• What the task asks:
From the entries below, copy every line where the string "finger" appears.

==========

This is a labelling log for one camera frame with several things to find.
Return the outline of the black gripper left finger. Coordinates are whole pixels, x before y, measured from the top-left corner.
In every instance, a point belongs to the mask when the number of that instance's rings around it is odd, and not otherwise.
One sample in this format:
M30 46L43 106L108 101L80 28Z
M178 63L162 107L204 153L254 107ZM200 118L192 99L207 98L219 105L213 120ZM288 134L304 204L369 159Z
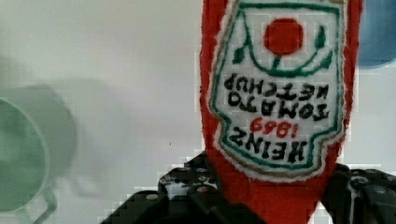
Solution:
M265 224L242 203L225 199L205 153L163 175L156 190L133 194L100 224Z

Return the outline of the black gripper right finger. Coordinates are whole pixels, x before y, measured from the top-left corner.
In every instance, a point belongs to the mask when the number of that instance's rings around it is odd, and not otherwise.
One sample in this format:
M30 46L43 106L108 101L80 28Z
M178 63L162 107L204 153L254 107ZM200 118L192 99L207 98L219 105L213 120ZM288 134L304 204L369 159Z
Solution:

==========

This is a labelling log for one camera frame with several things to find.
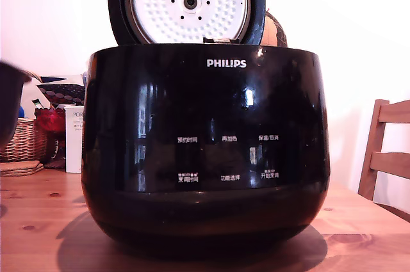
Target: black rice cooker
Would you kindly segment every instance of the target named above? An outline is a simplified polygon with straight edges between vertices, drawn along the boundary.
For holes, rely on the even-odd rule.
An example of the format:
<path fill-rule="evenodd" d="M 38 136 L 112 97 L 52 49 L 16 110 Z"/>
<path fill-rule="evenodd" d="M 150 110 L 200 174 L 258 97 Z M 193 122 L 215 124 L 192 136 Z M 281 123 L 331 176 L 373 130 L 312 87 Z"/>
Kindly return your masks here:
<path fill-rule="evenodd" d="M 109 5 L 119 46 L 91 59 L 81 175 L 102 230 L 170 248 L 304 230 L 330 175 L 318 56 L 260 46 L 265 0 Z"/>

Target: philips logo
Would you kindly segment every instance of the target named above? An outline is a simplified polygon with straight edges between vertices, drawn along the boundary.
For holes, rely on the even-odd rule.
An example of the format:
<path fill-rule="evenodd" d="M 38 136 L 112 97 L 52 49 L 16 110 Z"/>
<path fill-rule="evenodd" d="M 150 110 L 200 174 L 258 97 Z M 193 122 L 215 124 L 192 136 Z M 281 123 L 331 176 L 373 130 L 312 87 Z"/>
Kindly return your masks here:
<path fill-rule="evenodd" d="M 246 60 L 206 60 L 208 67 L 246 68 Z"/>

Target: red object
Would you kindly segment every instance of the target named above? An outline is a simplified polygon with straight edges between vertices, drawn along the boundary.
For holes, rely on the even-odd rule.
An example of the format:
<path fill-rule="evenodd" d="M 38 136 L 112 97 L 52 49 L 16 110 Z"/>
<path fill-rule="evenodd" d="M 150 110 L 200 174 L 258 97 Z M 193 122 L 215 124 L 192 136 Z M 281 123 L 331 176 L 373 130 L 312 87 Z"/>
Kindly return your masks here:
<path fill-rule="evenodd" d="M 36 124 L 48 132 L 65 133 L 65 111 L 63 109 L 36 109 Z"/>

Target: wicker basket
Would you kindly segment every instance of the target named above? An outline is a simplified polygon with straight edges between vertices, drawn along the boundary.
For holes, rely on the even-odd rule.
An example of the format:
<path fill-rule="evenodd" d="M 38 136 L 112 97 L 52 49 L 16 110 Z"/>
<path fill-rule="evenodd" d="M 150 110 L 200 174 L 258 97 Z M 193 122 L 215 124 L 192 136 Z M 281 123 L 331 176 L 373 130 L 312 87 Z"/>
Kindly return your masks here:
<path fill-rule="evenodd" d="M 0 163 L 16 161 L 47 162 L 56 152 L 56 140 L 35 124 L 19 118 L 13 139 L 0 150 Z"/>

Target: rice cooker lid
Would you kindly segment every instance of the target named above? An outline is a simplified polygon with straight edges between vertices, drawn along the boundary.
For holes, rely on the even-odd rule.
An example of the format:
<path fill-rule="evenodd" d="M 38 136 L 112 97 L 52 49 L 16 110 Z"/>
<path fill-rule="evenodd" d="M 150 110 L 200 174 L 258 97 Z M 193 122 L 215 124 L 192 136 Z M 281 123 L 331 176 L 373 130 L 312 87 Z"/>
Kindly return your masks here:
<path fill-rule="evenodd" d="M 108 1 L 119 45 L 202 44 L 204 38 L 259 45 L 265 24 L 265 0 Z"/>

==========

• Exercise response:
Return the outline of the black gripper left finger. Coordinates are whole pixels, x before y, measured from the top-left corner.
Return the outline of the black gripper right finger. Coordinates are whole pixels, x before y, measured from the top-left corner.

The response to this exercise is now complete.